Making R packages

It's super easy!

Why packaging your R code?

What you'll need

## Load them packages!
library("devtools")
library("roxygen2")

Cooking instructions

Make sure you're in the right directory and of you go! Most of the tutorial part on making R packages was taken from the Not so standard deviation blog. Check it out, it's explained way better than this note!

Initialise the package

R packages have a typical format (folders with fixed names) and typical files (DESCRIPTION and NAMESPACE). You can do all that by hand but eh, why bother, just run the following and devtools deals with everything for you!

## Create a package with an inspiring name (keep it short!)
create("fakeR")

The DESCRIPTION file

The create() generates a file called DESCRIPTION, this is the most important file in your folder since it is this one that defines the existence of your package. Luckily, devtools generates it all for you so you can just edit the text in there to write down the info on your package (what it does, who made it, etc...).

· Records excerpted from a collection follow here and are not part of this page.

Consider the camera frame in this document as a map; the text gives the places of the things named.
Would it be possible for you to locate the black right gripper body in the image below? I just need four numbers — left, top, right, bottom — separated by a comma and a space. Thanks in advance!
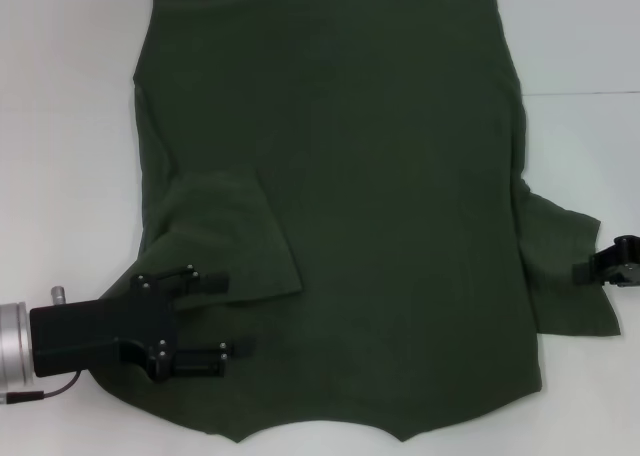
625, 234, 640, 277

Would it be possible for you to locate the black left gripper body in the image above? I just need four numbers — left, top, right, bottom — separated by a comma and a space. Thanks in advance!
28, 273, 180, 383

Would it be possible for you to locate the dark green printed shirt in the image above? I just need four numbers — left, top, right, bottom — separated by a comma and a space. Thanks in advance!
89, 0, 622, 430

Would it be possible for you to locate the left arm cable with plug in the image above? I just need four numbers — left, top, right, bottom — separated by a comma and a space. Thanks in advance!
0, 369, 90, 405

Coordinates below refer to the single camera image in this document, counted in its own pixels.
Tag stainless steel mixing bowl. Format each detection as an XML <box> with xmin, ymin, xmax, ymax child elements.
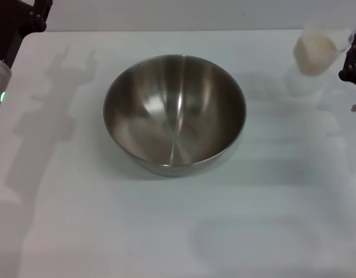
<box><xmin>102</xmin><ymin>54</ymin><xmax>248</xmax><ymax>177</ymax></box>

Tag white rice grains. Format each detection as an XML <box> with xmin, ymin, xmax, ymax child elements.
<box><xmin>293</xmin><ymin>33</ymin><xmax>337</xmax><ymax>76</ymax></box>

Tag clear plastic measuring cup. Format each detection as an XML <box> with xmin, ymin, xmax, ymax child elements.
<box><xmin>292</xmin><ymin>19</ymin><xmax>356</xmax><ymax>78</ymax></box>

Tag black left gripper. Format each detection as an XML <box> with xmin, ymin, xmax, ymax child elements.
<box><xmin>0</xmin><ymin>0</ymin><xmax>53</xmax><ymax>69</ymax></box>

Get yourself a nice function

Let's write a complex function:

## A really complex function
average <- function(vector) {
    return(sum(vector)/length(vector))
}

And save it in a specific file in R/ (for example average.R).

Document your function

A great thing about packaging your code is to document it in a consistent way. This way, whenever you go back to it after a couple of years, you can simply go ?average to remember what the hell where you thinking back then... The documentation is made super easy by the roxygen package: it recognises function manual tags as #' and some standard manual formats (e.g. @title will format the text as a title, etc...). Note that only lines starting with #' are interpreted by roxygen; you can still comment your code normally using #. One other important thing is the @export tag that will export the function (we'll see that later)

#' @title Average
#'
#' @description Does some complex math to get an average value
#'
#' @param vector A numeric vector
#' 
#' @return A numeric value
#' 
#' @examples
#' average(rnorm(10))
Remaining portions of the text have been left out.